Investor confidence in shares of Germany's largest bank is low. The U.S.-traded shares have fallen more than 50 percent since October 2015, when CEO John Cryan announced details of a restructuring program called Strategy 2020. The plan included suspension of dividends on common equity, job cuts and exits from 10 countries.
This past July, S&P Global Ratings lowered its outlook on the bank to negative, citing challenges to that turnaround plan, while affirming a "BBB+/A-2" credit rating.
Deutsche Bank came under renewed scrutiny in mid-September when it surfaced that the U.S. Department of Justice was demanding $14 billion to settle with the bank over its mortgage-lending activities before the recession. The bank's shares hit record lows in New York trade at the end of September but have since recovered amid hopes of a lower settlement figure.

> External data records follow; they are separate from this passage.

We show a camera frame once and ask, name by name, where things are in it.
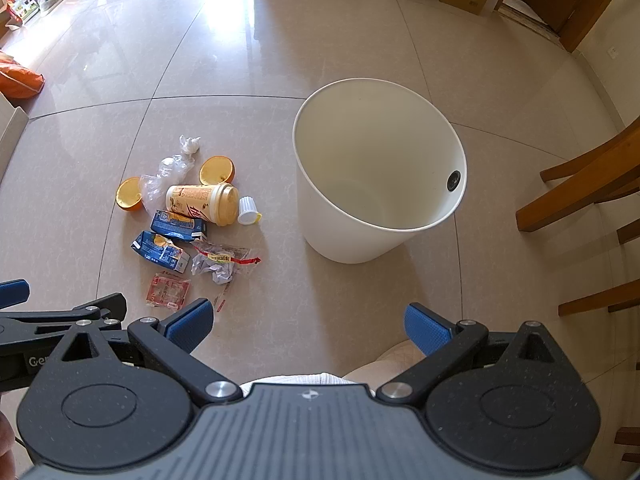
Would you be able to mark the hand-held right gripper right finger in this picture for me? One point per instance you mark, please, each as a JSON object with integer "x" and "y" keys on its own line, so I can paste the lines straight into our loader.
{"x": 425, "y": 329}

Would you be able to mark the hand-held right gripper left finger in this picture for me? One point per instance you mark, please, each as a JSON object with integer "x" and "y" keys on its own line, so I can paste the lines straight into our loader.
{"x": 192, "y": 325}

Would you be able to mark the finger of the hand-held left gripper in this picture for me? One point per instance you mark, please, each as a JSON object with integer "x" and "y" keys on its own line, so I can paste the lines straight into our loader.
{"x": 12, "y": 292}
{"x": 50, "y": 317}

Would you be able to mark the blue juice carton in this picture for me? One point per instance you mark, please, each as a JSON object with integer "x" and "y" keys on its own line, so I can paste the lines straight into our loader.
{"x": 175, "y": 224}
{"x": 157, "y": 250}

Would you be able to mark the clear plastic bag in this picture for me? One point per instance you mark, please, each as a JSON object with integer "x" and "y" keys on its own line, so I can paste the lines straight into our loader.
{"x": 172, "y": 167}

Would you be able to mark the white plastic trash bin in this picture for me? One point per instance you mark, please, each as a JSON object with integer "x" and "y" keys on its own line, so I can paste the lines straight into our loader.
{"x": 370, "y": 160}

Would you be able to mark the small clear wrapper strip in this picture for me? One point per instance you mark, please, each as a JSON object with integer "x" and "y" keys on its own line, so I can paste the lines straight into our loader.
{"x": 222, "y": 296}

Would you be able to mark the red snack packet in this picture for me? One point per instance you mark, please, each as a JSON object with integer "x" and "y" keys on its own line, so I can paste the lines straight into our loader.
{"x": 167, "y": 290}

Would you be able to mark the person's leg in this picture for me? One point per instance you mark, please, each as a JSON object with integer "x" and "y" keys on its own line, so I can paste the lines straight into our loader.
{"x": 380, "y": 365}

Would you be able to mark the crumpled clear red wrapper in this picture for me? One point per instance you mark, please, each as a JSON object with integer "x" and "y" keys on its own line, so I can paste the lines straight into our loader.
{"x": 220, "y": 260}

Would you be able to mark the yellow drink cup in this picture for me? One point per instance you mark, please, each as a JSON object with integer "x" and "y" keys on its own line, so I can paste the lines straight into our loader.
{"x": 200, "y": 202}

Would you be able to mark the white shorts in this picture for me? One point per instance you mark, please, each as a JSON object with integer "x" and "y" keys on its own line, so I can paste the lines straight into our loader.
{"x": 310, "y": 379}

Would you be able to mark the hollow orange peel half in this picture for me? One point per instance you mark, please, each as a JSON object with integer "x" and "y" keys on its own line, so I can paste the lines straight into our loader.
{"x": 217, "y": 170}
{"x": 129, "y": 194}

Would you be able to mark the white cabinet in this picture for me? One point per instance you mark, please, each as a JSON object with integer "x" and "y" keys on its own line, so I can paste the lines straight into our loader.
{"x": 9, "y": 130}

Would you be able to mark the crumpled white tissue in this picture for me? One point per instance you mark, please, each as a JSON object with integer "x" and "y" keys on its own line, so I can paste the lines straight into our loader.
{"x": 190, "y": 145}

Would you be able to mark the orange bag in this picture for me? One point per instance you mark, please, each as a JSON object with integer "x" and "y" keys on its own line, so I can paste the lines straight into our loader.
{"x": 17, "y": 80}

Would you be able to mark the red green packet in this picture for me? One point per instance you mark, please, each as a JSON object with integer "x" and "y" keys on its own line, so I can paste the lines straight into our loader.
{"x": 22, "y": 6}

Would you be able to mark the white wall socket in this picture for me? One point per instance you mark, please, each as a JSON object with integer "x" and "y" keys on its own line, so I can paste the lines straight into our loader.
{"x": 613, "y": 52}

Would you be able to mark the wooden door frame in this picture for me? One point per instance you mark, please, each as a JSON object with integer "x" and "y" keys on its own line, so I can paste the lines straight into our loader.
{"x": 585, "y": 5}

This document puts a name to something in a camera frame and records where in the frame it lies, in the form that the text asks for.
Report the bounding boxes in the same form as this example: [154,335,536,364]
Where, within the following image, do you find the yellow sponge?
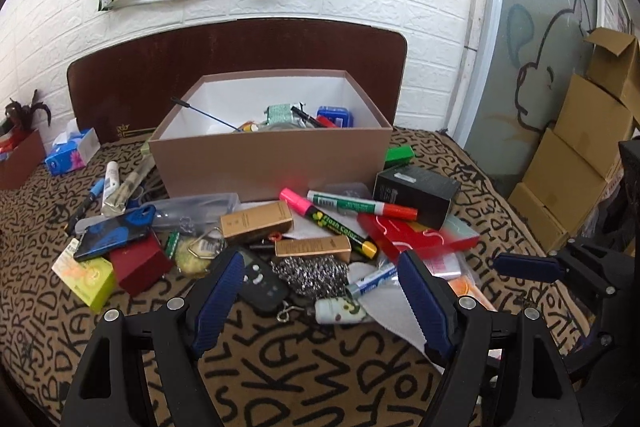
[173,234,224,278]

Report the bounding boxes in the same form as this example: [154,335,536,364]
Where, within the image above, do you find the white tube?
[102,161,120,194]

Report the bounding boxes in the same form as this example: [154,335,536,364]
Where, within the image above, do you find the black remote with display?
[235,247,291,314]

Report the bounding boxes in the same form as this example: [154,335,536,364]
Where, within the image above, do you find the green and red marker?
[305,189,419,222]

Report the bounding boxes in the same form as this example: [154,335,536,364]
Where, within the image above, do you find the pink-capped black highlighter marker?
[279,187,378,261]

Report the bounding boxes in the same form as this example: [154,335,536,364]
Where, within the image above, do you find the flat red box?
[357,211,481,264]

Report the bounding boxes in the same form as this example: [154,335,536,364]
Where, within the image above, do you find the small brown open box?
[0,129,47,191]

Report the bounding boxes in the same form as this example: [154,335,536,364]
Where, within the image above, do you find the blue tissue pack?
[44,119,101,176]

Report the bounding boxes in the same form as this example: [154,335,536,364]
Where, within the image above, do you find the green sachet packet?
[264,103,301,126]

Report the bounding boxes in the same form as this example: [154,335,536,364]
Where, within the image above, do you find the black and blue wand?
[170,96,242,130]

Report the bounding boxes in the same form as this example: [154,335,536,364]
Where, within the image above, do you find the dark red artificial plant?
[3,89,54,131]

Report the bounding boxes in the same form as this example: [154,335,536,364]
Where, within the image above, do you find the blue pen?
[67,179,106,234]

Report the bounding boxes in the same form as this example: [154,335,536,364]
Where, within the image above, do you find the brown chair back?
[66,18,409,144]

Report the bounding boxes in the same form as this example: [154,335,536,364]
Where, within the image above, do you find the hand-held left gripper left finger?
[60,249,247,427]

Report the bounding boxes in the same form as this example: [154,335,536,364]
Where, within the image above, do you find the clear plastic case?
[149,192,241,229]

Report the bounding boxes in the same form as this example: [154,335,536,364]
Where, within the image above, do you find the yellow-green box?
[51,251,117,312]

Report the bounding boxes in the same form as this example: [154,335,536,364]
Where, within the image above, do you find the steel wool scourer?
[272,254,349,301]

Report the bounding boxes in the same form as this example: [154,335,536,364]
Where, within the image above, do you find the tan cardboard storage box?
[148,70,395,204]

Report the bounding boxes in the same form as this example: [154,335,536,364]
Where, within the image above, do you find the phone with blue case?
[73,205,157,263]

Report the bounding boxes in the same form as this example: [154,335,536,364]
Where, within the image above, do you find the thin black marker pen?
[291,105,322,127]

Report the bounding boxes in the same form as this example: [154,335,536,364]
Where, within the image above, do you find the white and pink packet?
[428,251,467,281]

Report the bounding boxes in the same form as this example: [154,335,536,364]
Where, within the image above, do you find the slim gold box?
[274,235,352,264]

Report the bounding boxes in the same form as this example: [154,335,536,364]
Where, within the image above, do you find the grey shoe insole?
[347,261,427,349]

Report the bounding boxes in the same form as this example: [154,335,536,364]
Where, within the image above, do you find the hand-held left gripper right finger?
[397,249,587,427]

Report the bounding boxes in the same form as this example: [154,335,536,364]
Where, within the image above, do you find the large gold box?
[219,200,295,239]

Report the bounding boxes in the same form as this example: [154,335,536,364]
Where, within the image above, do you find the dark red box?
[108,234,174,297]

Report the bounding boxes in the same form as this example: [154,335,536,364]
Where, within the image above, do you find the black carton box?
[372,164,462,231]

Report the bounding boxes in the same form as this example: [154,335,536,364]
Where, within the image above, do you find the open cardboard box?
[582,27,640,108]

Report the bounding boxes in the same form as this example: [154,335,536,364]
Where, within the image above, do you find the white avocado-print bottle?
[313,296,369,326]

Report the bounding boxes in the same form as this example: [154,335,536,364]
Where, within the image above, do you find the blue box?
[316,105,354,128]

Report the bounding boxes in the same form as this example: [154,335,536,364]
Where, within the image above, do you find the blue and grey marker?
[344,262,401,298]

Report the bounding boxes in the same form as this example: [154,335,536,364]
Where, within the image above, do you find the small green box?
[383,145,416,170]

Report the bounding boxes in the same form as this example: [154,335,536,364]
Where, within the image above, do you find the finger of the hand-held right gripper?
[492,248,621,303]

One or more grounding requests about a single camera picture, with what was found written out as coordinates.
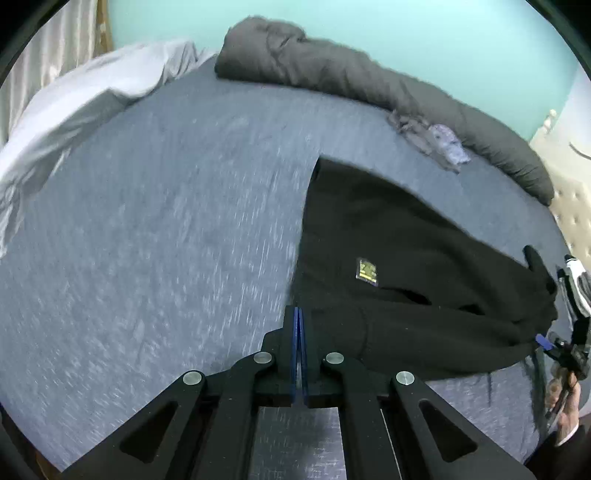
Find wooden strip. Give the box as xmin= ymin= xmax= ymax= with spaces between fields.
xmin=96 ymin=0 xmax=114 ymax=52

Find blue patterned bed sheet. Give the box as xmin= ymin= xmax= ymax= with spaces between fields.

The bank and analysts generally expect the final settlement figure to be far lower than initial reports.
Last week, Deutsche Bank reported better-than-expected third-quarter earnings results and said it raised its legal provisions slightly to 5.9 billion euros ($6.55 billion) by the end of September.
"Deutsche Bank has made good progress at implementing an ambitious, intensive restructuring program," Fitch said, citing asset sales and plans to reduce staff in Germany.
But the ratings firm also said, "As the bulk of restructuring expenses is front-loaded, earnings are likely to remain weaker than peers' for the rest of 2016. Improvements should be visible from 1Q17, as the benefits of cost-cutting efforts surface and earnings are less distorted by losses related to deleveraging."